Following numerous close consultations with operations, a total of eight common needs were identified in this step. Only a few of these had been covered by the old version of RAIS, which had just two modules. The new RAIS features ten modules. These include a smart search function to find and check refugee profiles; an improved referral system to facilitate communication between partners; an enhanced reports system for keeping track of assistance; mobile data collection so that information gathered during house visits can be uploaded immediately; and a service to manage the appeal for refugee assistance.
5. Scale solutions
A global and more efficient online tool
As the new RAIS was designed incrementally, with small adjustments being made with every step, and continuous development between the releases of modules, no major revisions of the system required at any point. The finished product was rolled-out in Lebanon in 2014, and in Egypt in 2015.
Some stakeholders have complained the new online tool does not cover every one of their specific needs. However, this was a trade-off to ensure that the RAIS remains a global tool, one that allows decisions about what kind of assistance needs to be provided to a refugee next can be made much more quickly – and with a better overview.
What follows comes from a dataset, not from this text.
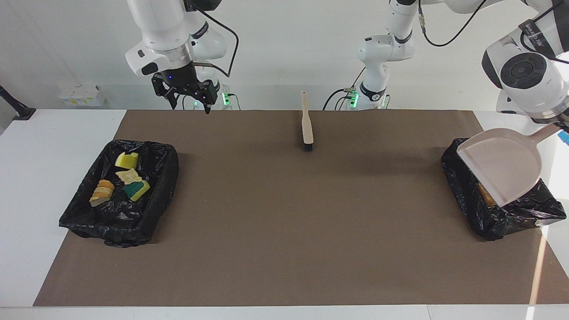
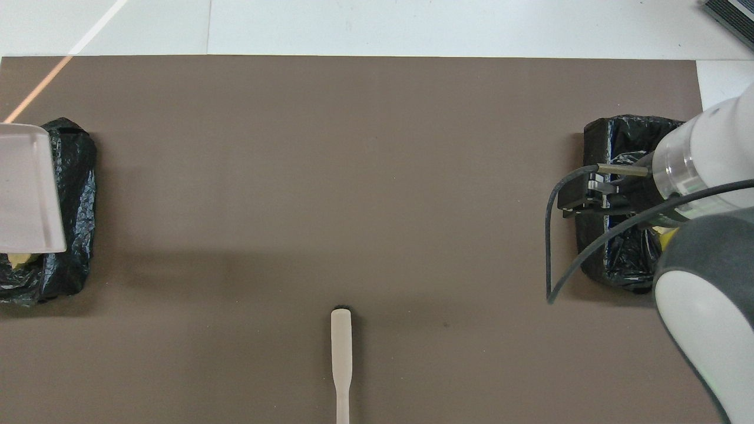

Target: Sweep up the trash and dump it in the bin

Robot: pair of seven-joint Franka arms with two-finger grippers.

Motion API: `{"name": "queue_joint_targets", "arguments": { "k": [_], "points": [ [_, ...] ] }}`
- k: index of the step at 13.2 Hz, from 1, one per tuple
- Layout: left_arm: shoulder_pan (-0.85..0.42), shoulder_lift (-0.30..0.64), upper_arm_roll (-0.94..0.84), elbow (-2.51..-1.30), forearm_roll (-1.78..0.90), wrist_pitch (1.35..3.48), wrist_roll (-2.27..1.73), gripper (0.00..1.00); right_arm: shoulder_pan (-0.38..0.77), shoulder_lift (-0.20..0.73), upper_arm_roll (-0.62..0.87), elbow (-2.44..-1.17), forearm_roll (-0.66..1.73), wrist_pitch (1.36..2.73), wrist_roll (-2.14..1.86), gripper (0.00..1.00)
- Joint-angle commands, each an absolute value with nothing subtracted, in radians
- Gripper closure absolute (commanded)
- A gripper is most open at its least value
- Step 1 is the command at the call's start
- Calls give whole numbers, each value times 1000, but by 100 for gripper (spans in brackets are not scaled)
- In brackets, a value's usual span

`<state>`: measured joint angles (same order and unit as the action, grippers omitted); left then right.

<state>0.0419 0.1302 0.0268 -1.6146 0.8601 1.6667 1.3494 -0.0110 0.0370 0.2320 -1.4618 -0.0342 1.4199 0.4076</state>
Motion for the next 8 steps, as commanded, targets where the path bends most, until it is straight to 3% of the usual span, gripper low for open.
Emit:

Indeed, the new version has become a sort of flagship product representing the leadership role of UNHCR in the refugee response in both Jordan and Lebanon, and it could be rolled-out to further countries if necessary.
To date, RAIS is being used by more than 200 implementing and operational partners in Jordan, Egypt, and Lebanon. Already the system has helped to help over 1.6 million displaced peoples within the three countries: over 90,000 in Egypt, 815,000 in Jordan, and 600,000 in Lebanon. That number increases every day.